What is the Root of Your Fear?
Do you know what your specific triggers are? Maybe you don’t like small spaces and the thought of being in a tin can in the air terrifies you. Maybe news coverage about flight disappearances or plane crashes has you afraid. Maybe you're like me and you struggle with motion sickness. Or maybe it’s simply your first flight.
Whatever it is that’s causing you anxiety about an upcoming flight needs to be addressed. If you avoid flying, you'll likely miss out on a lot of life experiences. Knowing what’s causing your anxiety can help you take the necessary steps toward alleviating your anxiety.
Why Are You Traveling?
Why are you traveling? Were you invited to a friend’s destination wedding? Did you schedule the adventure of a lifetime touring Italy? Do you need to fly home to visit family? Whatever the reason, focusing on why you’re traveling—and how important it is to you—can help ground you.

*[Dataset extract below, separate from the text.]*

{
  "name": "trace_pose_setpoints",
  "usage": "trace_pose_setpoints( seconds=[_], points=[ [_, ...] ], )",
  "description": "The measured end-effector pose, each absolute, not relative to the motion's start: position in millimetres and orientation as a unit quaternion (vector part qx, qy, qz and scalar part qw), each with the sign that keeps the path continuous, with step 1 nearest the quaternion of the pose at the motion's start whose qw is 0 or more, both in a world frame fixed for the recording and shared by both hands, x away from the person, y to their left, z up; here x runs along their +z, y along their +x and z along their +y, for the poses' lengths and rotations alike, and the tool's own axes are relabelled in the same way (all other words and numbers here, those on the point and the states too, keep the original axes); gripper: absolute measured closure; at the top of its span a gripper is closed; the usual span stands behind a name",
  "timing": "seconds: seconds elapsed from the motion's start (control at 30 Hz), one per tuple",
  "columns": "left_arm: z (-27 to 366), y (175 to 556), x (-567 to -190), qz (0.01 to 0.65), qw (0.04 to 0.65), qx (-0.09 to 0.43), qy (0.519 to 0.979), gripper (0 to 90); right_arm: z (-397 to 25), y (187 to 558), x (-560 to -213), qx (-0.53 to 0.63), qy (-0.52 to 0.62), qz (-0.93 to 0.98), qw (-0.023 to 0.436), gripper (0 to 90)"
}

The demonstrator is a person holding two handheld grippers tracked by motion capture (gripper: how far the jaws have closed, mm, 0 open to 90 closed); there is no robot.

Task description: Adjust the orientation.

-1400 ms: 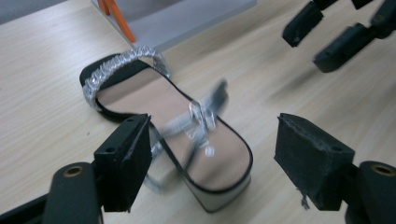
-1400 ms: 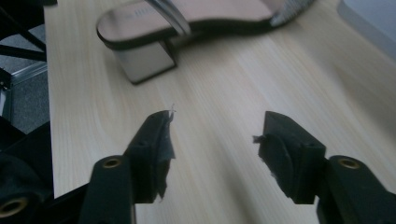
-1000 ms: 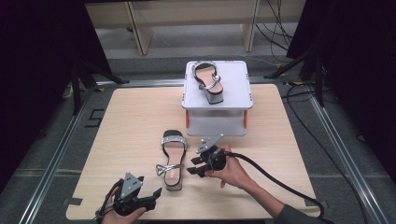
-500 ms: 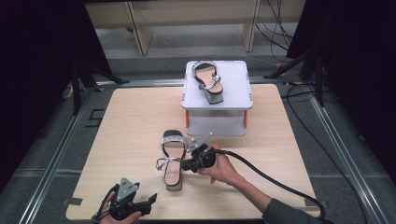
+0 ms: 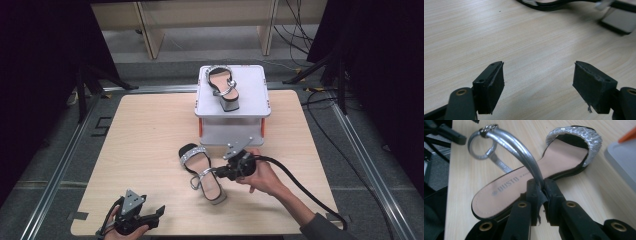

Visualize how you’ll feel when you’re sipping wine in Italy or you’re walking along the crystal sands at your friend’s Fuji wedding. Sometimes knowing that something is important to you can help you overcome flight anxiety and push yourself outside your comfort zone.
Arm Yourself with Knowledge
A lot of people—myself included—struggle with a fear of the unknown. How safe is flying? Are you risking your life by flying? Rearching airplane safety features, how planes work, and learning plane crash statistics can help calm your fears.
Even reading these few statistics gave me a huge sigh of relief, I hope it does the same for you:
Every flight-related incident in the United States has been listed on the FAA website since 2006 (including everything from unplanned landings to fatalities). There aren't that many of them.
From 2012-2014 there were 1,098 deaths each year in traffic-related accidents in New York, killing 5.6 of every 100,000 New Yorkers.
According to the National Safety Council, the odds of dying in airplane crashes are so minuscule that they can't predict them. The odds of dying in a car accident? 1-in-93. Flying might just be the safest form of travel.
How many planes fly every day? According to the FAA, "Every day, FAA's Air Traffic Organization (ATO) provides service to more than 45,000 flights and 2.9 million airline passengers across more than 29 million square miles of airspace."
Secondly, to get a commercial airline license, you’re required to obtain a bachelor's degree in aircraft operations or aeronautical engineering (or the equivalent). A pilot is also required to complete on-ground training using flight simulators and complete over 1,500 hours of flight time before becoming licensed. Not “just anyone” is a pilot. They have hundreds of hours of training under their belt and know what they’re doing.
According to the FAA, airline pilots under 40 are required to undergo medical exams yearly with an Aviation Medical Examiner (AMA). If over the age of 40, it’s required every 6 months. AMAs are allowed to ask questions regarding mental health and can order psychological evaluations if deemed necessary.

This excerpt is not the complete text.